#### [Your task]
Every line below that mentions the word "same" should be copied out.
Dataset excerpts START
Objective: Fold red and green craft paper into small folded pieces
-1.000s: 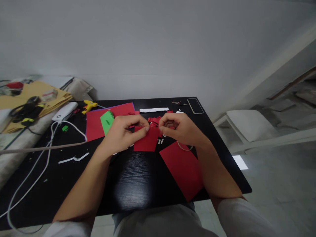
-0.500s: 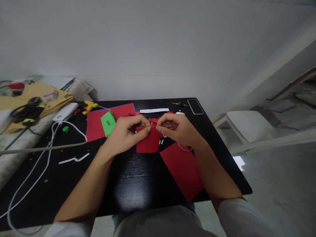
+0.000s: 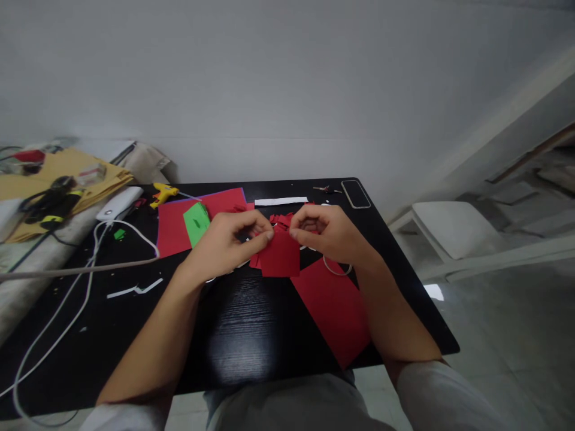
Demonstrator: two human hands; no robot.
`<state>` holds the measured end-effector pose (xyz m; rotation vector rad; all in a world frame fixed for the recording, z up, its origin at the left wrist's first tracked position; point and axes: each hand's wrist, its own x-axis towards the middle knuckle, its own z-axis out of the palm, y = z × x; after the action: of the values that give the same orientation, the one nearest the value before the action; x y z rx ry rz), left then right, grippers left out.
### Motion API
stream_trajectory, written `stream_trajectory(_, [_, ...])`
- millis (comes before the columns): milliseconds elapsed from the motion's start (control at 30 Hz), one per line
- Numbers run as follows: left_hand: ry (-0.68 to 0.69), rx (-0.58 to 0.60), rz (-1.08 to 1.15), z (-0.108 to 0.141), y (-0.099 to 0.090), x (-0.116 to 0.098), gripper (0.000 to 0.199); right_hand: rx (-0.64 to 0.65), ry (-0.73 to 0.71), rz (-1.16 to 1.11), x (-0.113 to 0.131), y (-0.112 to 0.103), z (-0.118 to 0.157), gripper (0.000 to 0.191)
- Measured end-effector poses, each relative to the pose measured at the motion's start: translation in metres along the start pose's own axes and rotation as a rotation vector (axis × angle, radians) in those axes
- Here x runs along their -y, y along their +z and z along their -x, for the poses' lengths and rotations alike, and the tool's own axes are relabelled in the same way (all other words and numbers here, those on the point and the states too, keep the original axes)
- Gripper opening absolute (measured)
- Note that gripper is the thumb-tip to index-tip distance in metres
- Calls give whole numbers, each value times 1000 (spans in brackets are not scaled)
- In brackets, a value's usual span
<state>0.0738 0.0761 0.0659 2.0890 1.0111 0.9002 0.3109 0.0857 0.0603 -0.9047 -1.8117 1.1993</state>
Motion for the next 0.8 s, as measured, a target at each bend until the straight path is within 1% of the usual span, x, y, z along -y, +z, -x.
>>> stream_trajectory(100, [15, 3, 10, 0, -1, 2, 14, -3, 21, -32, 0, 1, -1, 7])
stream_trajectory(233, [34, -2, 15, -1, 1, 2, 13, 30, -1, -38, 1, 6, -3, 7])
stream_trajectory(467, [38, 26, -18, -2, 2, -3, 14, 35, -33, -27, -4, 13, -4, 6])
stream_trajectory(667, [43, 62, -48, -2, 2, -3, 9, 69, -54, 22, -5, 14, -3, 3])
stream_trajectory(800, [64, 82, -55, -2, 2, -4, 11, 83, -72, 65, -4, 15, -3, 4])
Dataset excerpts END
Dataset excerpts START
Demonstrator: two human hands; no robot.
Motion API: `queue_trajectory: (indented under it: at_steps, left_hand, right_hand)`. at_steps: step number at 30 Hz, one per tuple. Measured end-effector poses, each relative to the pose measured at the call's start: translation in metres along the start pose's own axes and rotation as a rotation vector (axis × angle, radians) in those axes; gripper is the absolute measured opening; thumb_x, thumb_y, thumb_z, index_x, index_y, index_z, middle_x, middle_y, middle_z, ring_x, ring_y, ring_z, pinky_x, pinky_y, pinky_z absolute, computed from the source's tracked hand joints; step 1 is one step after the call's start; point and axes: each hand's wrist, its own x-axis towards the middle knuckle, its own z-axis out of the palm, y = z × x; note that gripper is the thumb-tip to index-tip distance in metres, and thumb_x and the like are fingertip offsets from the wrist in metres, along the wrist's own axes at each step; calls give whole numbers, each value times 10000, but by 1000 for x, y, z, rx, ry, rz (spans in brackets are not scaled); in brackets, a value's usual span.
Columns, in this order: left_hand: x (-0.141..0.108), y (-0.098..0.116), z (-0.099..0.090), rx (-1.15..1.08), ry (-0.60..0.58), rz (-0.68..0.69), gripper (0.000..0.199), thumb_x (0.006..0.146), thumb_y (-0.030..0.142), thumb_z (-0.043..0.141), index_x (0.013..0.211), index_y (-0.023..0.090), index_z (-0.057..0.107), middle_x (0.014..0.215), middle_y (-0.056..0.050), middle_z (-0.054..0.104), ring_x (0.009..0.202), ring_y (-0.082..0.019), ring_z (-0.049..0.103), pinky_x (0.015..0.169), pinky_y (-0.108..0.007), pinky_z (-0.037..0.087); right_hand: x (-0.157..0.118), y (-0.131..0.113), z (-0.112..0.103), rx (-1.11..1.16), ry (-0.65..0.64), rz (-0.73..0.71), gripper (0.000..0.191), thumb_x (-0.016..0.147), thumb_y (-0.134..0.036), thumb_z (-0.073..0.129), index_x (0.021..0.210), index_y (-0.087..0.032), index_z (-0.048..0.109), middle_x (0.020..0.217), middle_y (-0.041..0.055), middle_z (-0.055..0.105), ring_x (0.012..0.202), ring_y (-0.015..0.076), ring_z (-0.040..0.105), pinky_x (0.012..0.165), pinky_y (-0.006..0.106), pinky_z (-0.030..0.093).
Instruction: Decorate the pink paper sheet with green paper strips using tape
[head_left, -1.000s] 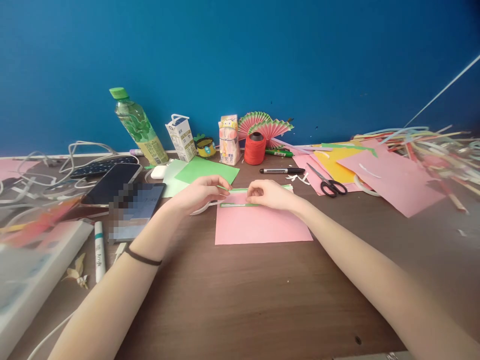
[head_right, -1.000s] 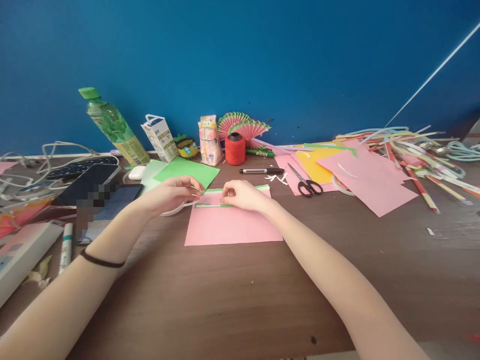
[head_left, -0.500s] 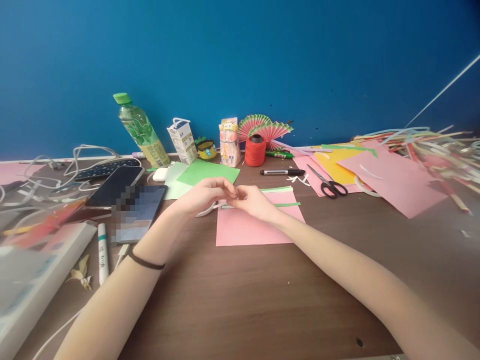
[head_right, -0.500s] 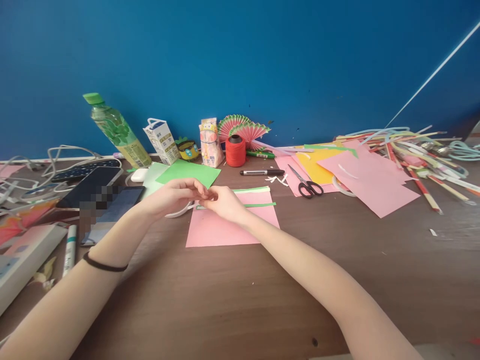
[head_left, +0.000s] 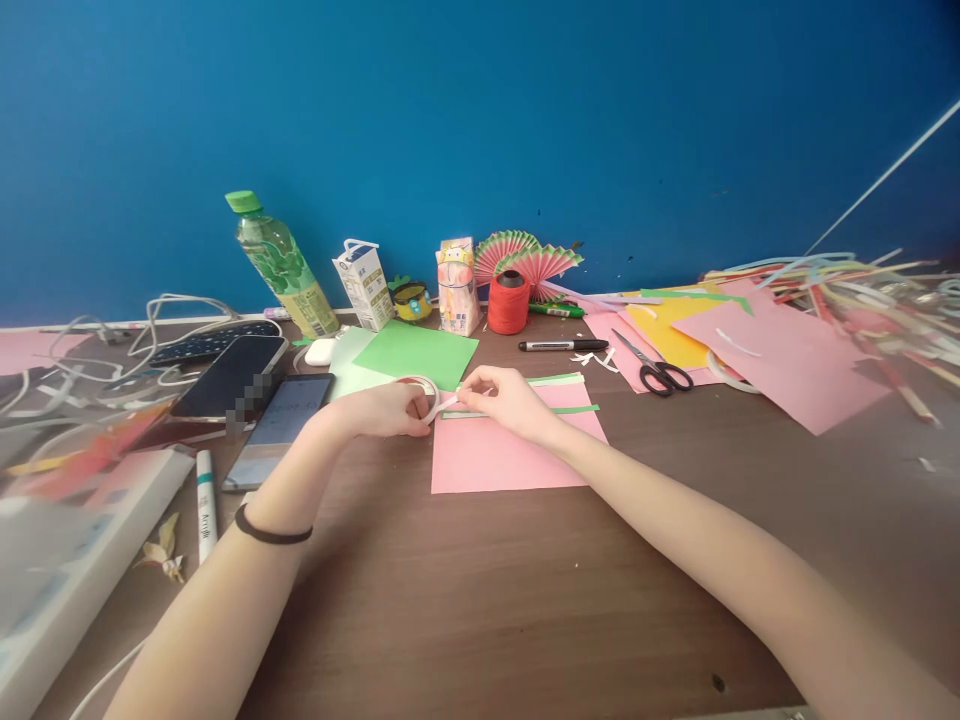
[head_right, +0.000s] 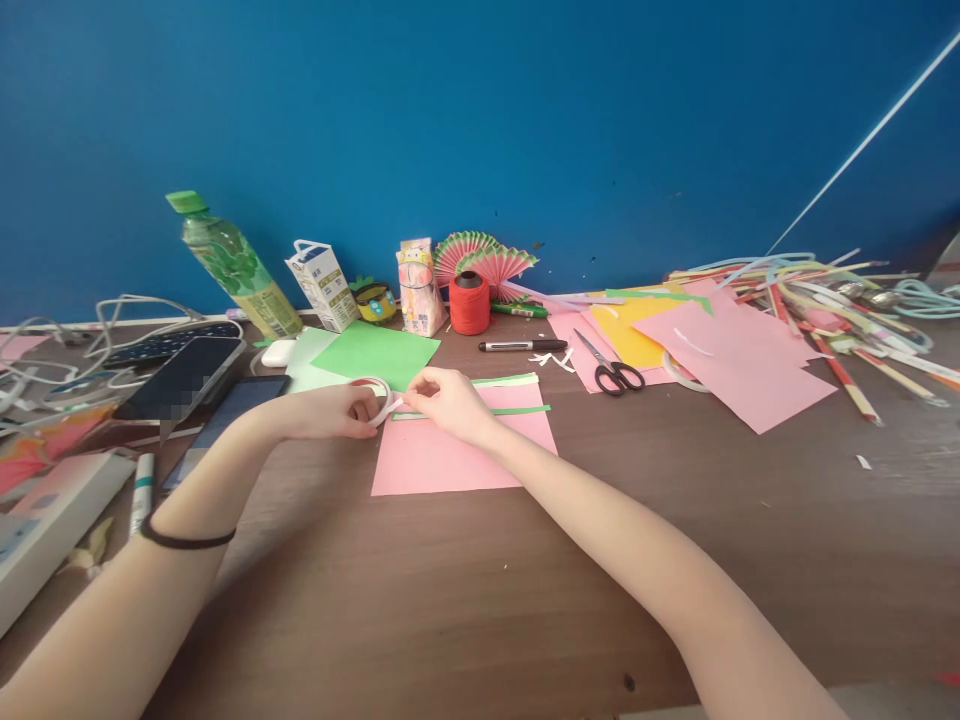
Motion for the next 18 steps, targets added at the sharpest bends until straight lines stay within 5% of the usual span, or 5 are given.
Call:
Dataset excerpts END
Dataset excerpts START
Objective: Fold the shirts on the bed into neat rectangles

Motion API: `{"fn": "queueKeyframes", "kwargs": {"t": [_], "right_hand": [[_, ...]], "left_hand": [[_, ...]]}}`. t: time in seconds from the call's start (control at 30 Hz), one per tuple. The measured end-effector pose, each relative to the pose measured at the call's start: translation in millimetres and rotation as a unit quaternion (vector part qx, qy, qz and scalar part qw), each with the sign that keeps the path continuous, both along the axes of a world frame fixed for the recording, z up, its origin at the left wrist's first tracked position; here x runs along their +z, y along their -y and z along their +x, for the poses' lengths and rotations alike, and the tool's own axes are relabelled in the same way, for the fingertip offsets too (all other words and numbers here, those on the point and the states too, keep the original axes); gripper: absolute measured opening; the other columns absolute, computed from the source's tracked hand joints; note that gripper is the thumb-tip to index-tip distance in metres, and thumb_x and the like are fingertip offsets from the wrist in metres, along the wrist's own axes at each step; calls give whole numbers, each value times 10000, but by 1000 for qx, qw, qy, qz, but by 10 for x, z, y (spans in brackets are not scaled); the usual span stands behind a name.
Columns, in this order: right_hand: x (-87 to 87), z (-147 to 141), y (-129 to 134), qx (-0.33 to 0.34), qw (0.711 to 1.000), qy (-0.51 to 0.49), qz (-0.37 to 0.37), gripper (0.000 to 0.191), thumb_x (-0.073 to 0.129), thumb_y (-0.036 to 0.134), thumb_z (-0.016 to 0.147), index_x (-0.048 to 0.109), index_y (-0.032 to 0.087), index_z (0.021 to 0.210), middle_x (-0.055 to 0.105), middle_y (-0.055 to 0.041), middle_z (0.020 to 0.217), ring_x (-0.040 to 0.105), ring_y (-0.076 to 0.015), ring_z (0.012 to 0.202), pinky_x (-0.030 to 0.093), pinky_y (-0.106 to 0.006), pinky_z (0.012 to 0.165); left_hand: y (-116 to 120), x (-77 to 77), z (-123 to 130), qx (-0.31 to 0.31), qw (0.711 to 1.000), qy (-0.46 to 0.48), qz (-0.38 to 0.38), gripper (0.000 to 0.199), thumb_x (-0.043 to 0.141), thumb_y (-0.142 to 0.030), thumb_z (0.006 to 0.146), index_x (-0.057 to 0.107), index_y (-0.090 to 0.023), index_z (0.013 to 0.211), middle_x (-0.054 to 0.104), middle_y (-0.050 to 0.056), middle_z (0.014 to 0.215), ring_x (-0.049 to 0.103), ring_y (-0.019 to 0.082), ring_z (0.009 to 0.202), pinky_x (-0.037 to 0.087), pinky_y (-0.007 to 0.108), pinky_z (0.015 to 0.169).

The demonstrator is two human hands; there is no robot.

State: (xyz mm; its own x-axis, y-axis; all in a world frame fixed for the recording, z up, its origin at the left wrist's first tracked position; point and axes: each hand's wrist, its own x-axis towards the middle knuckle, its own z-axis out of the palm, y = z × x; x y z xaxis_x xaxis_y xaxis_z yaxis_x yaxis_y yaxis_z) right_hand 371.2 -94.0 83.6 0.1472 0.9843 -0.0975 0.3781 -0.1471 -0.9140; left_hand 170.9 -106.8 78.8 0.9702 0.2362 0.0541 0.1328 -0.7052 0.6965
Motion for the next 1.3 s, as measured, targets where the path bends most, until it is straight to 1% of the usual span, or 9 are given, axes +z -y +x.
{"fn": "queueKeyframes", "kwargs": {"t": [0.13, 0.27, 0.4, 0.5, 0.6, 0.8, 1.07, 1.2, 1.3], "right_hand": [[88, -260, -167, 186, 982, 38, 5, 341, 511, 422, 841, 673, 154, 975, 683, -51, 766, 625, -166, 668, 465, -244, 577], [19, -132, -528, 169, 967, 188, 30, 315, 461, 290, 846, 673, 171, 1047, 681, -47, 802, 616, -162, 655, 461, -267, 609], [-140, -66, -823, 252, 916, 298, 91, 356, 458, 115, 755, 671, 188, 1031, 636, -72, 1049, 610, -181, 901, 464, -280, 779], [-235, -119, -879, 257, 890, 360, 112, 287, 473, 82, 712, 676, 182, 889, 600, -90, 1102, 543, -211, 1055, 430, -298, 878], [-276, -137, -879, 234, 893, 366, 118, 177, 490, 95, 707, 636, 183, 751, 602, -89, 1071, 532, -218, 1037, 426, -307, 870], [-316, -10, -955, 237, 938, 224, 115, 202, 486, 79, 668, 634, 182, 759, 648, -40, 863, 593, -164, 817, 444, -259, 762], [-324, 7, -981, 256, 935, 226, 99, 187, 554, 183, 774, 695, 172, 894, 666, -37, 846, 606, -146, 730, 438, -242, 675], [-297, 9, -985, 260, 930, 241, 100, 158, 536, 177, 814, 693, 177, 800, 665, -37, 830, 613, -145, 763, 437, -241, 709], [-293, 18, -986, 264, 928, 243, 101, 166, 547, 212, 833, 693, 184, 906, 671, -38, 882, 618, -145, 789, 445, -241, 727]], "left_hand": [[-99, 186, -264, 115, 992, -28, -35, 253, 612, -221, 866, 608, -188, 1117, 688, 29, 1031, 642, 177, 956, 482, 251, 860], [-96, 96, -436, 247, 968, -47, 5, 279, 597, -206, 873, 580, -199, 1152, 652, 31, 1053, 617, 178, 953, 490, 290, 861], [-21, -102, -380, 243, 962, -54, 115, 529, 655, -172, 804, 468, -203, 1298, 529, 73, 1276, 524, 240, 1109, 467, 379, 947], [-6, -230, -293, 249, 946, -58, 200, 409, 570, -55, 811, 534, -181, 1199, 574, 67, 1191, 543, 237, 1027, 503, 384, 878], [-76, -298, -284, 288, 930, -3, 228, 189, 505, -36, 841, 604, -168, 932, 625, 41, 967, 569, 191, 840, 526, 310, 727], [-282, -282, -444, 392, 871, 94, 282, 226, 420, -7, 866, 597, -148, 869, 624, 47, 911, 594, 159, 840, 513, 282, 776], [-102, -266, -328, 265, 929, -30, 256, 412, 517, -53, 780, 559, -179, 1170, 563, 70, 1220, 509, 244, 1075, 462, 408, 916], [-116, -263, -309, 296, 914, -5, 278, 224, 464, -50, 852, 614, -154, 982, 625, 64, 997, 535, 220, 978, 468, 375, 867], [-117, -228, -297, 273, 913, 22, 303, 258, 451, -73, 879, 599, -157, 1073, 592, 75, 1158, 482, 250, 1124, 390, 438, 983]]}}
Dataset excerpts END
#### [Expected answer]
`<state>` holds the measured end-effector pose (xyz m; rotation vector rad; all in a world frame fixed for the recording, z up, its origin at the left wrist's first tracked position; point and axes: each hand's wrist, its own x-axis towards the middle knuckle, its own z-axis out of the palm, y = z × x; after the action: of the values that give the same orientation, the one nearest the value before the action; x y z rx ry rz), left then right, grippers left out.
- Here x runs along their -y, y along their +z and z along their -x, for the poses' lengths and rotations alike, and the tool's own axes are relabelled in the same way (all other words and numbers here, those on the point and the states too, keep the original axes)
Motion API: `{"fn": "queueKeyframes", "kwargs": {"t": [_], "right_hand": [[_, ...]], "left_hand": [[_, ...]]}}`. t: time in seconds from the call's start (control at 30 Hz), one per tuple. The measured end-effector pose, each relative to the pose measured at the call's start: translation in millimetres and rotation as a unit quaternion (vector part qx, qy, qz and scalar part qw), each with the sign that keeps the path continuous, both along the axes of a world frame fixed for the recording, z up, its origin at the left wrist's first tracked position; here x runs along their +z, y along their -y and z along their +x, for the poses' lengths and rotations alike, and the tool's own axes are relabelled in the same way, for the fingertip offsets too (all other words and numbers here, those on the point and the states too, keep the original axes); gripper: absolute measured opening; the other columns absolute, computed from the source's tracked hand joints; note that gripper is the thumb-tip to index-tip distance in metres, and thumb_x and the like are fingertip offsets from the wrist in metres, along the wrist's own axes at each step; calls give whole numbers, each value times 10000, but by 1000 for qx, qw, qy, qz, but by 10 for x, z, y (spans in brackets are not scaled); the usual span stands behind a name.

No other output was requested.